Records for processing below:

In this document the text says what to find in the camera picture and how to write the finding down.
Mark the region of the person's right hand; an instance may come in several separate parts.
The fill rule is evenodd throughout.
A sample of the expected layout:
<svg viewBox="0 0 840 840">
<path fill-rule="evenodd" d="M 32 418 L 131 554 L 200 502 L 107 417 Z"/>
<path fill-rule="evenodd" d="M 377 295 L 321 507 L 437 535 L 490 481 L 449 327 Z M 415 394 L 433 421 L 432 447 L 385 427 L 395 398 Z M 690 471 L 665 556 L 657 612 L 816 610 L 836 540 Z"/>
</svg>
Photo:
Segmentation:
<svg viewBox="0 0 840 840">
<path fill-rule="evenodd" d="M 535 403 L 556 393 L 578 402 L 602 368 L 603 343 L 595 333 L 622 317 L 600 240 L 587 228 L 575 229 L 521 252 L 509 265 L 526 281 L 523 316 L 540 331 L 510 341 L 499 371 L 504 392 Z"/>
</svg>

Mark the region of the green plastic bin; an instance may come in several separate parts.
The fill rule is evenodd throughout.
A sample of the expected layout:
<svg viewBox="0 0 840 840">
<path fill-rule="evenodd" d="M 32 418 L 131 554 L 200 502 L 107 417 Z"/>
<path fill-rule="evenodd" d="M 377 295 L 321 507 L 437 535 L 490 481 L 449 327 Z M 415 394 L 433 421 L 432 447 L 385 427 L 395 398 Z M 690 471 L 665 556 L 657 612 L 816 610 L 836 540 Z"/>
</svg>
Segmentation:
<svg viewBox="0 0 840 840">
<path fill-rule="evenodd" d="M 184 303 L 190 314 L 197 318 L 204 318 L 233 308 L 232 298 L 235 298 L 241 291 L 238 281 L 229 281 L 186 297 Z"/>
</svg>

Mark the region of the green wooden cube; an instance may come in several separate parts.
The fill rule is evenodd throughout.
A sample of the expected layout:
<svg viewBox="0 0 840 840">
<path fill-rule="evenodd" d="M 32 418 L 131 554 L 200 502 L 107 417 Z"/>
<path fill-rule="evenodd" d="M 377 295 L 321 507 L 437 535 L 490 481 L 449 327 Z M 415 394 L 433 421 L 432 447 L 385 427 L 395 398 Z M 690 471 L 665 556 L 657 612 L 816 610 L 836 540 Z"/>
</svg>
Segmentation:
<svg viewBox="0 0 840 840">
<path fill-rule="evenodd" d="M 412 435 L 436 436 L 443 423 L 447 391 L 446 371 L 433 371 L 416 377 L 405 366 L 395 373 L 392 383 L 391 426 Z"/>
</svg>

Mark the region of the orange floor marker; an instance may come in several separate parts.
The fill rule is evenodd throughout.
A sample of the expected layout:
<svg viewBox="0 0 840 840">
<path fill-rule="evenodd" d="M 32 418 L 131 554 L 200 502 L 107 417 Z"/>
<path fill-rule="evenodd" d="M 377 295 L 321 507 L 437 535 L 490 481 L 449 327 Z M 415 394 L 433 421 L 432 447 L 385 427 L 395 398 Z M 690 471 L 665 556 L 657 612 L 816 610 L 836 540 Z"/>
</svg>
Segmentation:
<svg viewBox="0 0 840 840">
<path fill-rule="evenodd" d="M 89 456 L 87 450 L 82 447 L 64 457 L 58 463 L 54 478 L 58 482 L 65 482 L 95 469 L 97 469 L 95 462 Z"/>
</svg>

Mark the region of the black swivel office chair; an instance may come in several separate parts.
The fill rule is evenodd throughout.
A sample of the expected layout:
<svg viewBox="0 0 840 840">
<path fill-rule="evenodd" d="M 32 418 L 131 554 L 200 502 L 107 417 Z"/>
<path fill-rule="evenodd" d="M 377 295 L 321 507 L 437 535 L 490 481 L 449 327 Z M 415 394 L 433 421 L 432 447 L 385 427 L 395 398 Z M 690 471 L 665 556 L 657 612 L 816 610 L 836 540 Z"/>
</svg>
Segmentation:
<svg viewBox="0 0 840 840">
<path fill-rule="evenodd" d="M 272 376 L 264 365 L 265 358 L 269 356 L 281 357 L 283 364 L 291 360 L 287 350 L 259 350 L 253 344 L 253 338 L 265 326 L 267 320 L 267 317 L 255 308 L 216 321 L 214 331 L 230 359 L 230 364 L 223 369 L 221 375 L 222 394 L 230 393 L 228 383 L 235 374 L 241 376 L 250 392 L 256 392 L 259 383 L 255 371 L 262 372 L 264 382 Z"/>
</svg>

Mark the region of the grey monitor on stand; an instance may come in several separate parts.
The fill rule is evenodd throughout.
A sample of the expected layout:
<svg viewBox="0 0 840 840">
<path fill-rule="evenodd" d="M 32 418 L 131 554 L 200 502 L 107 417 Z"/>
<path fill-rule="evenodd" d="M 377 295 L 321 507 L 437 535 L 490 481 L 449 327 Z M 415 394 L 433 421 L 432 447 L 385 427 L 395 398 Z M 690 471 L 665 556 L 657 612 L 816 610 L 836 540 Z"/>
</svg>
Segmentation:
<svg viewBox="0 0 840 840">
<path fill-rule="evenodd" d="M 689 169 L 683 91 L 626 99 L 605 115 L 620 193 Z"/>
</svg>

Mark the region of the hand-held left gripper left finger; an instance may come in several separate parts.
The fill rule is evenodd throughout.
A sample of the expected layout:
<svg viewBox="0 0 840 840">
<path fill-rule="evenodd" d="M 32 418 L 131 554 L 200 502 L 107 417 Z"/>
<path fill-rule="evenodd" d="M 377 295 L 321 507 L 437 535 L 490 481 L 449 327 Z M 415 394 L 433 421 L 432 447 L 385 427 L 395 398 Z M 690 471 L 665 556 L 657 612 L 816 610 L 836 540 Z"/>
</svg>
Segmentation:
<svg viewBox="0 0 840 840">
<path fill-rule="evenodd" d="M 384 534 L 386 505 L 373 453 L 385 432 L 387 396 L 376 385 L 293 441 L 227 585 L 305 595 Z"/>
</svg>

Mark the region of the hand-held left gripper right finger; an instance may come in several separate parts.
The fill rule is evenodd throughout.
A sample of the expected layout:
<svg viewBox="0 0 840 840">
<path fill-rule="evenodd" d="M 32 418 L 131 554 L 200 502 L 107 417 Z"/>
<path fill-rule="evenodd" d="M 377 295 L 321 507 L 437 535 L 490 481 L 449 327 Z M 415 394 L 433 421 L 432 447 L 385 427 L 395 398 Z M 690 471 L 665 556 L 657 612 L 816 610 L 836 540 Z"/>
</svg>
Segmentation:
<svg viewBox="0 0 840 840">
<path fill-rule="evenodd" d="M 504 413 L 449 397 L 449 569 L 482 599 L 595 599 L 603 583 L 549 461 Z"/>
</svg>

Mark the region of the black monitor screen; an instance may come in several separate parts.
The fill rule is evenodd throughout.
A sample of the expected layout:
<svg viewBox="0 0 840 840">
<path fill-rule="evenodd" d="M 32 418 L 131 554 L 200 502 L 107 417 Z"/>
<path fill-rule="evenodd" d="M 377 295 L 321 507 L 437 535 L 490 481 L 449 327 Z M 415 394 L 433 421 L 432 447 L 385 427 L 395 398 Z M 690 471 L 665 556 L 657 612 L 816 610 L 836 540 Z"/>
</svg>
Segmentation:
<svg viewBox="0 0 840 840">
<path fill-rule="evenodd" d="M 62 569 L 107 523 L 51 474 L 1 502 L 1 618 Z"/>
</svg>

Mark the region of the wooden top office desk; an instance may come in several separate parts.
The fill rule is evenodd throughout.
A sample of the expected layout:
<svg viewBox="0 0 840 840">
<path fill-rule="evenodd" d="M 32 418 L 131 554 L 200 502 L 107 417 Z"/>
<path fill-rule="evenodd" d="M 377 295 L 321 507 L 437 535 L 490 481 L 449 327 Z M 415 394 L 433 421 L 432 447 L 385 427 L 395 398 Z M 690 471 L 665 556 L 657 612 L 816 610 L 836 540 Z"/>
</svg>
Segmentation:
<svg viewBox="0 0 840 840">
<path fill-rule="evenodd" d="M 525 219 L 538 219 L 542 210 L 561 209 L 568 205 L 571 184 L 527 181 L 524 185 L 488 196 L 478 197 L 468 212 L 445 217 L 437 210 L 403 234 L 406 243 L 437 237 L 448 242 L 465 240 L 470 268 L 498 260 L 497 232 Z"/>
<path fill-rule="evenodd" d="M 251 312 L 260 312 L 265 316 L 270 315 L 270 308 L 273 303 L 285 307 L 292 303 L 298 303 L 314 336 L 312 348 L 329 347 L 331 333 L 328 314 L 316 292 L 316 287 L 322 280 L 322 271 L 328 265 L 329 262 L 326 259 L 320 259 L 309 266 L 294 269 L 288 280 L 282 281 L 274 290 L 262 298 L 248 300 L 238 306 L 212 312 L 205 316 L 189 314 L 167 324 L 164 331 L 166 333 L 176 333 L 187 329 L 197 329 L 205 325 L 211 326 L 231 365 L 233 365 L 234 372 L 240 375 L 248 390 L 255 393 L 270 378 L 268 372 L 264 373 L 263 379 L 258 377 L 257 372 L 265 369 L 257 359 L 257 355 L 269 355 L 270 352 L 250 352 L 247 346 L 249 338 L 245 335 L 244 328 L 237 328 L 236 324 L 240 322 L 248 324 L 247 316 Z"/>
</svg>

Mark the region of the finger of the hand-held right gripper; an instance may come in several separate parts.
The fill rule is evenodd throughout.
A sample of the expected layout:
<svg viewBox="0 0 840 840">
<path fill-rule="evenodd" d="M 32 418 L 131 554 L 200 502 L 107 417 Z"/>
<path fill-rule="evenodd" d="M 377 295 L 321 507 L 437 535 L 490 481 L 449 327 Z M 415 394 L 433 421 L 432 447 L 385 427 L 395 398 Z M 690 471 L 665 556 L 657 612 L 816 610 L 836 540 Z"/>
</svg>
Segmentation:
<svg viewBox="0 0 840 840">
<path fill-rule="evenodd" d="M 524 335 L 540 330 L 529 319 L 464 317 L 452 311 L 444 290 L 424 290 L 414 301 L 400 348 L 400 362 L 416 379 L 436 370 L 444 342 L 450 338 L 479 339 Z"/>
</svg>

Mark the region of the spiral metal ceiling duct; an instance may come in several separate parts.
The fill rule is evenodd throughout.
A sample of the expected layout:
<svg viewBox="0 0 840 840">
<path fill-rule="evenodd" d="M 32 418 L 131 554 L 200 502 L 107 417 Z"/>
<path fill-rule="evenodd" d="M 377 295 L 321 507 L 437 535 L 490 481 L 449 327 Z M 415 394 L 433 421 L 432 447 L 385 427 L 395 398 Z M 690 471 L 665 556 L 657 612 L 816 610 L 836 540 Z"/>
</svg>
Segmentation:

End of Records for processing.

What you should do:
Go through the records above. Copy each line in which the string "black" appears.

Task response:
Mark the region of the black swivel office chair; an instance may come in several separate parts.
Mark the region of the black monitor screen; an instance may come in several separate parts.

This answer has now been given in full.